* EXERCISE *
In the listing below, find the line with "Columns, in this", then repeat exactly every line from the top through that one.

* DATA FOR THIS TASK *

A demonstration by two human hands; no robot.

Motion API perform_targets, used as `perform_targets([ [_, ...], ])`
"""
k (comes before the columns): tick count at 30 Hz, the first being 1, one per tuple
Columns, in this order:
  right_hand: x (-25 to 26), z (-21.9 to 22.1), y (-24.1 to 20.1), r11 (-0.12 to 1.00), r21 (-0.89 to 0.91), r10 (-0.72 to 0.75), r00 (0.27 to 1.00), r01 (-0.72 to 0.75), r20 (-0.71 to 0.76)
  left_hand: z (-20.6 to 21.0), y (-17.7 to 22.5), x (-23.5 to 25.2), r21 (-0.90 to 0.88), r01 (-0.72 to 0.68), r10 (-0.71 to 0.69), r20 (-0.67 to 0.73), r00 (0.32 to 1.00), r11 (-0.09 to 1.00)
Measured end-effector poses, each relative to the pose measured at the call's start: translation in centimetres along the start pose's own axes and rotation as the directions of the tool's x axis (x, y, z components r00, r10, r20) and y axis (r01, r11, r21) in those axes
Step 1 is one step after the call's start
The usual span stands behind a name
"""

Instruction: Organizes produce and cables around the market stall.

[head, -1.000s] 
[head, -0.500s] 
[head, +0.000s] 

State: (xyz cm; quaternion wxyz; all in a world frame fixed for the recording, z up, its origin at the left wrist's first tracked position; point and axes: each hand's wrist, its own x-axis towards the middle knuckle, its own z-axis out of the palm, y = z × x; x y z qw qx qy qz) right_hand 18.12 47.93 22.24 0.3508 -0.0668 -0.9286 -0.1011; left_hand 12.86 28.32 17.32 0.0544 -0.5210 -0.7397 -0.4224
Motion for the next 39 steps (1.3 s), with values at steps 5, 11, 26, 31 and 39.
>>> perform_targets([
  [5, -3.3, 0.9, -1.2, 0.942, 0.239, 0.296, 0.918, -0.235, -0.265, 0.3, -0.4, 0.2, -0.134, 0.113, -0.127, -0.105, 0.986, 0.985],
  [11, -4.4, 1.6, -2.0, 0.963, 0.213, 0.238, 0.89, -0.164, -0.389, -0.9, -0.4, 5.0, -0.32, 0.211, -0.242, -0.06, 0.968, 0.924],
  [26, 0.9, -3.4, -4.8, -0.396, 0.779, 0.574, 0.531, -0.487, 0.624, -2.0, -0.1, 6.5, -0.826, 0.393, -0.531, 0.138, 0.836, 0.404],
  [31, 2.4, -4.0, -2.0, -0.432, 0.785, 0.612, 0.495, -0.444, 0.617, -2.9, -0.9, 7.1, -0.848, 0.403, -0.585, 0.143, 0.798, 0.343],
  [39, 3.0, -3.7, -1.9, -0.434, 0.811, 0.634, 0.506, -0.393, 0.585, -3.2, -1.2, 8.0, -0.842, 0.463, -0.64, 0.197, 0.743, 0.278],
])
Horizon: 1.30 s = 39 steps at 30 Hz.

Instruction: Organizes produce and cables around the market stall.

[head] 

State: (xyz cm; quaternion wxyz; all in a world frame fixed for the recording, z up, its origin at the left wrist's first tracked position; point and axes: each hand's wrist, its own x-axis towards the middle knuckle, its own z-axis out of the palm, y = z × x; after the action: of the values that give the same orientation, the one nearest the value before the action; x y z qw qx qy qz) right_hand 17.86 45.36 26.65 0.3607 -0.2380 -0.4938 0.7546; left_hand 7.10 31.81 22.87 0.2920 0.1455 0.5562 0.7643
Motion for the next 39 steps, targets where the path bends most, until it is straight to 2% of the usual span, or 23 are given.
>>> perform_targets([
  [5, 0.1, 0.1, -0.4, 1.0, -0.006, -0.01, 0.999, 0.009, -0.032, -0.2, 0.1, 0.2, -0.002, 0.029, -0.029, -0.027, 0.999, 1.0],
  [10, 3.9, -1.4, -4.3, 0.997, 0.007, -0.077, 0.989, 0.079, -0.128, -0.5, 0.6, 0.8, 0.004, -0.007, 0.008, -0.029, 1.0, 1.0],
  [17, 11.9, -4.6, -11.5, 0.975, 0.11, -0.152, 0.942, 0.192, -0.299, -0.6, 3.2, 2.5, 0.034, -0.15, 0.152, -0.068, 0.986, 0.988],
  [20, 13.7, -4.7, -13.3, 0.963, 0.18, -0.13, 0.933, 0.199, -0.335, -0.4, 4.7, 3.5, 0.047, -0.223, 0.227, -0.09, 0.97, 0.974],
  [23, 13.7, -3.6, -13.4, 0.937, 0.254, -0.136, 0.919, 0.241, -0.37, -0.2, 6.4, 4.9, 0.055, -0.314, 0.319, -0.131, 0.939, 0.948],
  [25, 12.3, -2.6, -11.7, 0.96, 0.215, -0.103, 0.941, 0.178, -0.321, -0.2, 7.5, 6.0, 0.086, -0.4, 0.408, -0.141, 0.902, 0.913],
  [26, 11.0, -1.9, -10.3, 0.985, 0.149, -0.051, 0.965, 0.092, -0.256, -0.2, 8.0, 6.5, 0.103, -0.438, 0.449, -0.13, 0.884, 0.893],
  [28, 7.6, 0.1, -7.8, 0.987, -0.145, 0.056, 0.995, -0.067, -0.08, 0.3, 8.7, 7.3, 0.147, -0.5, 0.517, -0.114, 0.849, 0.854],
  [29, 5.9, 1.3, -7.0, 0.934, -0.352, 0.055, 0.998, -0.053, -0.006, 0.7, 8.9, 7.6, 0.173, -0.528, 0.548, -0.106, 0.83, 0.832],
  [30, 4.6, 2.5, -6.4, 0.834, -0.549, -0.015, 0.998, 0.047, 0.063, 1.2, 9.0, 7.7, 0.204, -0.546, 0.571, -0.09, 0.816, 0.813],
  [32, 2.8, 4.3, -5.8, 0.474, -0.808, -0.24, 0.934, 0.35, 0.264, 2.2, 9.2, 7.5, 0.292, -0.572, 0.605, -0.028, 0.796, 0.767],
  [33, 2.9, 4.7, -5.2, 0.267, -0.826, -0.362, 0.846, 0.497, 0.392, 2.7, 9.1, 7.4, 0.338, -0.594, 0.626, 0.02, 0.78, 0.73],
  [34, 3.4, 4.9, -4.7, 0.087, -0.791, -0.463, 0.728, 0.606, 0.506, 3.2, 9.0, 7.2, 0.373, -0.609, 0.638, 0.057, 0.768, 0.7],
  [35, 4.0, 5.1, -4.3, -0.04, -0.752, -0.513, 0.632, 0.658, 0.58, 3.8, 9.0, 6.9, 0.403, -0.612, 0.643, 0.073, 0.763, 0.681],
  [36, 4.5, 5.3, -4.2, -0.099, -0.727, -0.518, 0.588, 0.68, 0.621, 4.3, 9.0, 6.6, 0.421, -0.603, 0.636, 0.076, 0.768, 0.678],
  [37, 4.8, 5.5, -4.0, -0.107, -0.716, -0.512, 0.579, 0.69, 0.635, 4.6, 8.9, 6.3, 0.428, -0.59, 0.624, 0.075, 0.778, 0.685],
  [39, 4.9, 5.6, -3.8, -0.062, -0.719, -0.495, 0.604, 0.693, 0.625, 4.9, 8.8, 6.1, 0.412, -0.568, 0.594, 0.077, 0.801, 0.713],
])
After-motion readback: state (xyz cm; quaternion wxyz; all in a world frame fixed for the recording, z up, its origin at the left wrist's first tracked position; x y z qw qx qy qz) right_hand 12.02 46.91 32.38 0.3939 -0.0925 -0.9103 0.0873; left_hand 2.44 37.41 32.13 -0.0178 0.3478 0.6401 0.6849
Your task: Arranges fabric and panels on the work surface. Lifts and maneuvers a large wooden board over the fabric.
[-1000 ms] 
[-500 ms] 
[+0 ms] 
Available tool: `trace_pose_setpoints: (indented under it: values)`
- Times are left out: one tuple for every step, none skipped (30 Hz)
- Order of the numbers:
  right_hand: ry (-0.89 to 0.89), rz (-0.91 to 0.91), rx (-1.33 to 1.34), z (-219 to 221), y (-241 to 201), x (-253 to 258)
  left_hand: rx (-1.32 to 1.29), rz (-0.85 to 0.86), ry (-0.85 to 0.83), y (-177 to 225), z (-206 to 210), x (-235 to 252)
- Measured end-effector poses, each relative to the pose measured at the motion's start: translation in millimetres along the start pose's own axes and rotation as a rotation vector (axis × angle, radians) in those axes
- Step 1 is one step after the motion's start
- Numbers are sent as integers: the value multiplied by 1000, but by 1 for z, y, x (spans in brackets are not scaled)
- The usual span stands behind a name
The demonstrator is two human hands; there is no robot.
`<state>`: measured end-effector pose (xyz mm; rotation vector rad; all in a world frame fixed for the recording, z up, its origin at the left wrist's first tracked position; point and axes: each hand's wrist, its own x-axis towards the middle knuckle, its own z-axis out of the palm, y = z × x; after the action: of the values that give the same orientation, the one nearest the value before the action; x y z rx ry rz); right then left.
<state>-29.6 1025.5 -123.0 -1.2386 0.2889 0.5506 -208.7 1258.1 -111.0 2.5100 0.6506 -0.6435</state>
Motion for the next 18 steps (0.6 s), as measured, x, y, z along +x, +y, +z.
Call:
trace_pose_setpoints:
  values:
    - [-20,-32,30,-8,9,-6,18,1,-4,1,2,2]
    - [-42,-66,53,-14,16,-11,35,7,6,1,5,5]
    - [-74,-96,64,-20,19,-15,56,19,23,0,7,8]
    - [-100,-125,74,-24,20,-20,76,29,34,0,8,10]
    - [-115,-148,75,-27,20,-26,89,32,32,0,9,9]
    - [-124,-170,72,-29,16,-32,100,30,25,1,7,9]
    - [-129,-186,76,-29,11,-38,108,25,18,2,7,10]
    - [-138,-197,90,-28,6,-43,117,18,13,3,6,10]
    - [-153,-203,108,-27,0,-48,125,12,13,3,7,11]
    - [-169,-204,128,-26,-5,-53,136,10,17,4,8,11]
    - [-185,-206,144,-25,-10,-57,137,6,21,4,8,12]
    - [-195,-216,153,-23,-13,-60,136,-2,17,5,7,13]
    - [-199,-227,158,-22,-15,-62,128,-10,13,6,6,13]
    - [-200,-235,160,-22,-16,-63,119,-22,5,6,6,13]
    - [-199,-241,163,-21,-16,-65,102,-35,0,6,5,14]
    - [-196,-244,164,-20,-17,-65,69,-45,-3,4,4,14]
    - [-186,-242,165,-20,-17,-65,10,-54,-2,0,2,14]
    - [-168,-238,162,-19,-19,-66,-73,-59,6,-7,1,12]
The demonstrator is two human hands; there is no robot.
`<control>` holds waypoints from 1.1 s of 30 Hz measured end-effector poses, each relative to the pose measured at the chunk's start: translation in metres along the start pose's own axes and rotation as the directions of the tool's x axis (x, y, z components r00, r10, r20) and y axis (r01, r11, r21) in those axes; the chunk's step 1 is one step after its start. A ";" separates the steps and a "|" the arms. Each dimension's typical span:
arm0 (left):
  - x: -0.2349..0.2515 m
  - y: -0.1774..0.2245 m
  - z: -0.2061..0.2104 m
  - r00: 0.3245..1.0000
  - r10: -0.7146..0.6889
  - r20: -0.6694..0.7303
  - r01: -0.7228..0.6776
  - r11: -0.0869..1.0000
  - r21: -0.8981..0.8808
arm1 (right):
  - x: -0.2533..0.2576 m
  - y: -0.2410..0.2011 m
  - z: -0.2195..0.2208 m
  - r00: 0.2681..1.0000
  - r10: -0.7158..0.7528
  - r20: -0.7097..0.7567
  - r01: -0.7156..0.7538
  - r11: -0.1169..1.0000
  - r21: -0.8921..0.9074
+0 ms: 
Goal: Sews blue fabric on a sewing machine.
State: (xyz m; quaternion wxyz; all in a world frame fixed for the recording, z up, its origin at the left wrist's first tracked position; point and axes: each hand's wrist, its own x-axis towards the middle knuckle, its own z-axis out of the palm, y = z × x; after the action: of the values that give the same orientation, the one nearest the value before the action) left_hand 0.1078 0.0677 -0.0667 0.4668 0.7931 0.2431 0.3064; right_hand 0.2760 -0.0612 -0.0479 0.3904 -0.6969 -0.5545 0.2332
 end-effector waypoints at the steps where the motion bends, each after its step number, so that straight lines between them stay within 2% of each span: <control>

* ANSWER TO THIS PROBLEM *
A demonstration by two human hands; no robot.

Motion API perform_targets, used as `perform_targets([ [_, ...], ])`
"""
k (comes before the columns): tick count at 30 Hz, the first being 1, one per tuple
Columns, in this order:

With this, the answer is complete.